We have the specter of Greece’s finance minister insisting really, no really, it will never never default, or default via restructuring. Now given the unfortunate accident of timing, these protests sound awfully Dick Fuld like, although the better parallel is probably Mexico, which kept insisting in 1994, no way, no how would it need to restructure, despite having a lot of dollar denominated obligations and an untenable currency peg. And it was OK, until it wasn’t.
From the Financial Times:
Greece’s finance minister has strongly rejected the idea that Athens will be forced to restructure its debts, saying that a default would break the eurozone.
On a two-day visit to London, Paris and Frankfurt to convince investors that Athens has turned a corner in its year-long economic crisis, George Papaconstantinou told the Financial Times that a Greek default would spark selling in other so-called peripheral bond markets of Portugal and Ireland.
“Restructuring is not going to happen. There are much broader implications for the eurozone should Greece have to restructure its debt,” he said.
“People fail to see the costs to both Greece and the eurozone of a restructuring: the cost to its citizens, the cost to its access to markets. If Greece restructures, why on earth would people invest in other peripheral economies? It would be a fundamental break to the unity of the eurozone.”
Yves here. The logic is not exactly encouraging. It isn’t a fact based “Greece can manage to get its gaping primary deficit and whopping government debt to GDP down,” probably because credible data to support that argument would be hard to muster. Instead, this sounds a lot like how Kim Jong Il must negotiate: “I can blow my neighbors up, so it makes sense for you to buy me off.”
If Greece were the only country in need of help, this still might be a valid argument, since the eurozone certainly has the capacity to rescue Greece. But where does this leave Ireland, Spain, and Portugal? How can their citizens be expected to make sacrifices if profligate Greece gets a big handout?

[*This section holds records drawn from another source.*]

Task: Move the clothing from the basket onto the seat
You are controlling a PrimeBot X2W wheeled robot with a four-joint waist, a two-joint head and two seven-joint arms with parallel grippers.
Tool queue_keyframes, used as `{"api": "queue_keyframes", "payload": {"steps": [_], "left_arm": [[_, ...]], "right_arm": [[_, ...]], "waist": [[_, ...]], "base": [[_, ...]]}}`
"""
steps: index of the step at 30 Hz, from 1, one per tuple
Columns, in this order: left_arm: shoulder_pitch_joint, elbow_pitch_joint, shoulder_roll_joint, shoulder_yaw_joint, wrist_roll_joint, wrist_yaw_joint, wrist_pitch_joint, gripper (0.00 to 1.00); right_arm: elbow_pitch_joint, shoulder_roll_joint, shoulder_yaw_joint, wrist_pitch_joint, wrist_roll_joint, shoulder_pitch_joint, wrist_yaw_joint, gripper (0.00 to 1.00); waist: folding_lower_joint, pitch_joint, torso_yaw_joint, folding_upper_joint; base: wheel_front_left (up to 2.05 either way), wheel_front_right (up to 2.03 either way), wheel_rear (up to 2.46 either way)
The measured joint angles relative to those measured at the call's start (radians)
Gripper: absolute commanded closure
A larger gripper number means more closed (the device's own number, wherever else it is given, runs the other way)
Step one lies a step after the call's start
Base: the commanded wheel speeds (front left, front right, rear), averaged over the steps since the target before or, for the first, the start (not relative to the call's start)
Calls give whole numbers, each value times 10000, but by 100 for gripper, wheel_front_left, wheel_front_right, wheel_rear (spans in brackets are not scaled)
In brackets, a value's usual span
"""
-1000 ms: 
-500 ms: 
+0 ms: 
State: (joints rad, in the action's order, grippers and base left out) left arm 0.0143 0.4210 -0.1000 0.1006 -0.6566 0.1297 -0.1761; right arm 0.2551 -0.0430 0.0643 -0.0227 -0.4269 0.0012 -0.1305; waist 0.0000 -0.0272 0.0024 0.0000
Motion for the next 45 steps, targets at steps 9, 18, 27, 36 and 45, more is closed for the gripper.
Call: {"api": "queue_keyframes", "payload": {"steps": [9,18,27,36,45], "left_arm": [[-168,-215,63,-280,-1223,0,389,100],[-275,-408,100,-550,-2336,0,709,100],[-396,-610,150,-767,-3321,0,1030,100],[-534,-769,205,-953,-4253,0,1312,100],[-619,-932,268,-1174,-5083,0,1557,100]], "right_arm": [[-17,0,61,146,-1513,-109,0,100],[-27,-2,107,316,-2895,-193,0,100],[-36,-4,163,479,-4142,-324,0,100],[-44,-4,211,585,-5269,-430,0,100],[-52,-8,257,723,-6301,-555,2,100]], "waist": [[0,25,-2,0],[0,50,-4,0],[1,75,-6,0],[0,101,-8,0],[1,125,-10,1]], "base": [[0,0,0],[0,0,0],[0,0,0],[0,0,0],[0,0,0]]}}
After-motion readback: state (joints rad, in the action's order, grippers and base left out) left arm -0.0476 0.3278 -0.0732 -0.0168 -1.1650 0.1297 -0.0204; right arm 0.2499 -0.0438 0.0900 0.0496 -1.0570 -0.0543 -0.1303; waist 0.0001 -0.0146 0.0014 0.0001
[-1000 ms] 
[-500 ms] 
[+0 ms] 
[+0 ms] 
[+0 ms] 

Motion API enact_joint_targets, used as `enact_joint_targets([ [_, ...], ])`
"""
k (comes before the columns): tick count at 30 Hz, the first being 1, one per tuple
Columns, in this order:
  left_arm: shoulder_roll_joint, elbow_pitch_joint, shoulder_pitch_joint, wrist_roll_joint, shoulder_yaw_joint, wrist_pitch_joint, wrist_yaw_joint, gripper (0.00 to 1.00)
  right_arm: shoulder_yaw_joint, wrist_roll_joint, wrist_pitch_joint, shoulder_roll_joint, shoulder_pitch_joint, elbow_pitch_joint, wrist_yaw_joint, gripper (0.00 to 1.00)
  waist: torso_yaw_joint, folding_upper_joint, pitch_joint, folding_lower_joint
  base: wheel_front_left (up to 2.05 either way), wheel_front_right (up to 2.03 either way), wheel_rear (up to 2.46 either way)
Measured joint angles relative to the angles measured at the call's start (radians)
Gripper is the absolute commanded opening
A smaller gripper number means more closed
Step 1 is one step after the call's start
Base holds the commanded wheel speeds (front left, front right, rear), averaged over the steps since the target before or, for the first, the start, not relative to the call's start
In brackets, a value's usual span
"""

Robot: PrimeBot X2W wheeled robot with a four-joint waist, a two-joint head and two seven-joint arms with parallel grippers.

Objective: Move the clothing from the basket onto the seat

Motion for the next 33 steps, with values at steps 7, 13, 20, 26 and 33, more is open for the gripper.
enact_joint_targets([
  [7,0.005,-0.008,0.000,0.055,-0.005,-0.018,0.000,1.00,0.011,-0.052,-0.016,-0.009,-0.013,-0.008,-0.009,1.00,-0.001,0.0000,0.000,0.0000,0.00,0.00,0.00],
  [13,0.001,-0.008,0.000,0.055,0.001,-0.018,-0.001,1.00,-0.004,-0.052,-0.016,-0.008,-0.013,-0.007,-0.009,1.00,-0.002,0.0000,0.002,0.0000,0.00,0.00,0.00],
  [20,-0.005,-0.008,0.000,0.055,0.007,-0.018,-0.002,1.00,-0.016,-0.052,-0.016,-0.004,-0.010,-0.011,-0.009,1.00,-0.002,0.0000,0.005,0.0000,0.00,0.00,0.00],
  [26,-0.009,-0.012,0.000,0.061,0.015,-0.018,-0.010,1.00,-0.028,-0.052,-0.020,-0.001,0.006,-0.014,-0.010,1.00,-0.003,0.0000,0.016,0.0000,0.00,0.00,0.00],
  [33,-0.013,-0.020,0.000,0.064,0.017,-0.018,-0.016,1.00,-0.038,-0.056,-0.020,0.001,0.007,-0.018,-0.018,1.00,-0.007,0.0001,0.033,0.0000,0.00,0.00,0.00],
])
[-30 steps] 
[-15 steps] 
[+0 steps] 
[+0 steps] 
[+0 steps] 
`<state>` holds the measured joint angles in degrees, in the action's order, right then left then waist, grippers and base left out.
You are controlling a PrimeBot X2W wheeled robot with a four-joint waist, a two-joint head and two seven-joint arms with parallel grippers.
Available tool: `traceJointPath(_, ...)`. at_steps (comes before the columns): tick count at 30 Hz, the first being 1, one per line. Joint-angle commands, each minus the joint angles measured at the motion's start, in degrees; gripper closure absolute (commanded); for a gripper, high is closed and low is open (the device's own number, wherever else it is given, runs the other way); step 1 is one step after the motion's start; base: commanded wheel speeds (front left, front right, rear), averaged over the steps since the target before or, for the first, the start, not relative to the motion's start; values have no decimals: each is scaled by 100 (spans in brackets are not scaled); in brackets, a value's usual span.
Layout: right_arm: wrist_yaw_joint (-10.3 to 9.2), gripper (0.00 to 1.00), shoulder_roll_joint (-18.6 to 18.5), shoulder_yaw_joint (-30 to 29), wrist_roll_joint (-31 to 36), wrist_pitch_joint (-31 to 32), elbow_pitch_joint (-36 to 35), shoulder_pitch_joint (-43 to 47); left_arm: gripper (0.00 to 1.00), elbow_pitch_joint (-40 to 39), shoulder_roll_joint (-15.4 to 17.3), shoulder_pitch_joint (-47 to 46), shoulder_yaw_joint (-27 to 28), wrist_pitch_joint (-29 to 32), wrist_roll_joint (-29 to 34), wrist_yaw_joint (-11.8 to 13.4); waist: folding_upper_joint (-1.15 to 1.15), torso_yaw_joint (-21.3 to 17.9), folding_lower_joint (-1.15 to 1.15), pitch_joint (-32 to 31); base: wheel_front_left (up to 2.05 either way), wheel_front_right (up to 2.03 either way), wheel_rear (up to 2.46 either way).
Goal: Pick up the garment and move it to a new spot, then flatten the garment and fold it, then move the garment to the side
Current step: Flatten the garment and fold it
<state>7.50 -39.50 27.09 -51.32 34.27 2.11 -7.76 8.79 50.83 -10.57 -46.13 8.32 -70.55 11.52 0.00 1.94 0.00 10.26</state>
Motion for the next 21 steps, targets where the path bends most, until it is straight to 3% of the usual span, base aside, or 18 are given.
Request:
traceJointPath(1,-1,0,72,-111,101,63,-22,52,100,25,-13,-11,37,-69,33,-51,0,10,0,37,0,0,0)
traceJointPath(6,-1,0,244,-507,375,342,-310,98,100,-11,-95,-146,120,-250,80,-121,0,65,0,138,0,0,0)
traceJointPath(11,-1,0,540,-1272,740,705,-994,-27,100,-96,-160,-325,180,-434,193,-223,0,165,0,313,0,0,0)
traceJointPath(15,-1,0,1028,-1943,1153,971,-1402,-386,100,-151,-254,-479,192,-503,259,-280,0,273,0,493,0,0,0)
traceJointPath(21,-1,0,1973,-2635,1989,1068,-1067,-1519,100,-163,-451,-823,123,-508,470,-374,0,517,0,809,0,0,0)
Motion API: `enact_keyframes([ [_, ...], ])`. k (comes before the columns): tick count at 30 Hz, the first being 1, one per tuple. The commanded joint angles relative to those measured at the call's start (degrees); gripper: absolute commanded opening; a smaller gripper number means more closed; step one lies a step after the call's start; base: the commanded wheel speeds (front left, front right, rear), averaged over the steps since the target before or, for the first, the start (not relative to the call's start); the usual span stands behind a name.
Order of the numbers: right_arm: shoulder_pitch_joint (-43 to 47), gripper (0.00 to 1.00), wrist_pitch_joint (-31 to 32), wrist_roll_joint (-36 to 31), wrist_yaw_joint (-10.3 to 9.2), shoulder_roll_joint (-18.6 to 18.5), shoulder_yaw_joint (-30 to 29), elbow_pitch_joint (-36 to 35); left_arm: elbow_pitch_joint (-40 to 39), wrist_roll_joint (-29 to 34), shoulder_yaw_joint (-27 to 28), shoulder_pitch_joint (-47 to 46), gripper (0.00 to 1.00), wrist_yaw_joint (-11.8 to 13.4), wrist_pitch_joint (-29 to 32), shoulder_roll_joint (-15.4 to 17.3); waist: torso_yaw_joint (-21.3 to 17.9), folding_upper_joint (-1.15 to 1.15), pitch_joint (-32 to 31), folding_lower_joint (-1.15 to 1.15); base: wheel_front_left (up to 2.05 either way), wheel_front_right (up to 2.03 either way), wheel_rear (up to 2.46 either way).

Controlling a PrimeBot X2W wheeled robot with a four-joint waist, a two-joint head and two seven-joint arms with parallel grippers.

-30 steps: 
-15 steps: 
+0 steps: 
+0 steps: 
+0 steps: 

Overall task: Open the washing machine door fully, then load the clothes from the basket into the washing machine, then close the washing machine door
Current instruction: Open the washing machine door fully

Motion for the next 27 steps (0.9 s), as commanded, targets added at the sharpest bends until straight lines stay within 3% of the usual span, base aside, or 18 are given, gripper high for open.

Another little problem with the “we won’t default” (and a restructuring is just a tidier route to the same end, debt renegotiation) is that Greece and default are on a first name basis. As Ken Rogoff noted:
But the problem is not only the numbers; it is one of credibility. Thanks to decades of low investment in statistical capacity, no one trusts the Greek government’s figures. Nor does Greece’s default history inspire confidence.
As demonstrated in my recent book with Carmen Reinhart This Time is Different: Eight Centuries of Financial Folly , Greece has been in default roughly one out of every two years since it first gained independence in the nineteenth century
The one factor that makes the Greece bluster credible is if it is the earliest periphery country to hit the wall, which is entirely plausible. It would get assistance, but the cost would make it much harder for any other EU country to come to the trough. This might give the idea of first mover advantage an entirely new meaning.